Raul Mareco, da Cobertura Colaborativa NINJA na COP30

Adentram à Blue Zone como quem abre a geladeira do fim do mundo: ar condicionado no talo, luz branca de consultório e um altar de acrílico expondo o novo IPCC da gastronomia apocalíptica. A etiqueta reluz: coxinha R$ 45, pão de queijo R$ 30, refrigerante R$ 25, água R$ 25. 

A inflação climática chegou primeiro no salgado. Um repórter lustra o crachá, outro ajusta a gravata, e todos se alinham para a coletiva de imprensa do cardápio. 

A manchete já está pronta antes do primeiro gole de água: “Blue Zone mercenária cobra o preço da seca em cada mordida”.

Belém ferve lá fora, açaí com peixe e fumaça de promessa, mas aqui dentro a pauta virou gastro-militância. Vejo um produtor da CNN com o celular em 4K filmando a coxinha como se fosse um meteorito. 

O breaking news não é sobre povos indígenas expulsos por garimpo, nem sobre o ponto de não-retorno da floresta; é sobre o ponto de fritura da coxinha. 

Um âncora aplica cálculo de CPI no pão de queijo e conclui que a sustentabilidade do estômago foi privatizada. 

A fila para o refrigerante parece COP dentro da COP: muitos credenciados, pouca substância, nenhuma transparência.

À esquerda, um painel sobre perdas e danos tenta existir. O Sul Global pede reparação com a urgência de quem respira fumaça. 

À direita, técnicos dissecam as engrenagens opacas do financiamento climático, enquanto uma horda de microfones corre, mas não para lá: corre para o balcão, onde um atendente vira ator de denúncia social. “Confirma: R$ 25 a água?” Confirma. 

É o dia histórico em que a crise climática virou reportagem de consumo. A floresta que espere: temos um choque de preços para cobrir.

No lounge, um editor filosofa como se fosse citação de rodapé: “Complexidade não dá clique, mas coxinha dá.” 

E assim seguimos, transformando catástrofe em snackable content. 

O planeta em 1,5 °C acima; a cobertura, em 30 segundos de indignação performativa. É o jornalismo do conforto térmico, o real-time da irrelevância. 

O que é “blended finance” perante um pão de queijo de R$ 30? 

O que são décadas de captura regulatória perto da prova viva, dourada e empanada do neoliberalismo gourmet?

Enquanto isso, do outro lado do corredor, quilombolas mostram projetos de bioeconomia que custam menos que um estúdio de TV portátil. 

Cientistas apresentam mapas e recebem feedbacks mirando o relógio sem ponteiro da Amazônia. 

Mas a coletiva mais disputada continua sendo a do cardápio. 

A hashtag está na ponta da língua, o b-roll já está no ar, e a audiência, saciada de números mastigáveis, pede sobremesa: mais um reels indignado sobre a água a R$ 25, por favor.

Eis a pergunta que ninguém quer mastigar: o que viemos fazer aqui? Auditar cardápio ou abrir caixa-preta? Fotografar etiqueta de preço ou interrogar ministro, CEO e negociador que se escondem atrás de siglas e promessas elásticas? 

O crachá pesa menos que um guardanapo, mas a consciência pesa mais que uma pauta vazia. 

Se a Blue Zone é vitrine do espetáculo, o papel do jornalista é quebrar o vidro — não contar quantas formas de açúcar cabem na vitrine.

A grande mídia, esse paquiderme ansioso por engajamento, descobriu que a indignação calórica é um atalho: não fere patrocinador, não exige estudo, não conflita com briefing. 

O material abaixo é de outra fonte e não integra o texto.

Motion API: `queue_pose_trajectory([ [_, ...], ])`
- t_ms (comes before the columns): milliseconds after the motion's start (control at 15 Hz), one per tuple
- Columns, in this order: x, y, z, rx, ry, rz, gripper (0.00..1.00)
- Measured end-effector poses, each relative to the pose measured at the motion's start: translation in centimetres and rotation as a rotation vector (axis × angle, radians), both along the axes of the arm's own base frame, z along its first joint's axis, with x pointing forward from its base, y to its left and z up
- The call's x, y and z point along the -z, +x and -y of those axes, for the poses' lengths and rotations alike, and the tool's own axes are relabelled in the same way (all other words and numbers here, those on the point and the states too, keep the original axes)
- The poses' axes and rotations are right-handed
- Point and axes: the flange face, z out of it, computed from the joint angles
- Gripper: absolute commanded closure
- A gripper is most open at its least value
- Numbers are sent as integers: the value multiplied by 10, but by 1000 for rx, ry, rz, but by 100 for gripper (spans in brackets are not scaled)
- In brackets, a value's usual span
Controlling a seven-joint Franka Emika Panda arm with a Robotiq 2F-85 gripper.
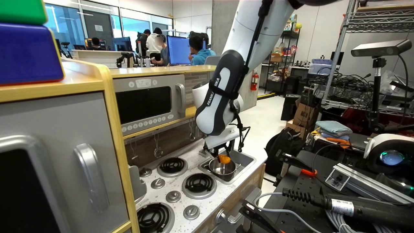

É o jornalismo que entra macio e sai sem rastro: fast-news para uma era que abomina mastigar. 

Só que, lá fora, a conta chega com juros compostos: roças engolidas por enchentes, cidades sufocadas por calor letal, territórios rasgados por projetos que chamam de progresso. 

O prato principal que ninguém serve é a verdade simples — a crise climática não é cara, é fatal.

No fim do dia, a Blue Zone fecha as portas, o gelo derrete no copo de plástico e a pauta volta para o hotel num Uber com wi-fi. 

A coxinha a R$ 45 viraliza, rende thread, rende corte, rende pauta no dia seguinte. 

Já a Amazônia morre no escuro, sem ar-condicionado, sem buffet, sem press kit. 

Se é para fazer provocação, façamos direito: vocês vieram a Belém cobrir o preço do salgado ou o custo político da omissão? 

Vieram medir a temperatura do óleo ou a febre do planeta?

Se a resposta demora mais que a fila do refrigerante, você já sabe a verdade.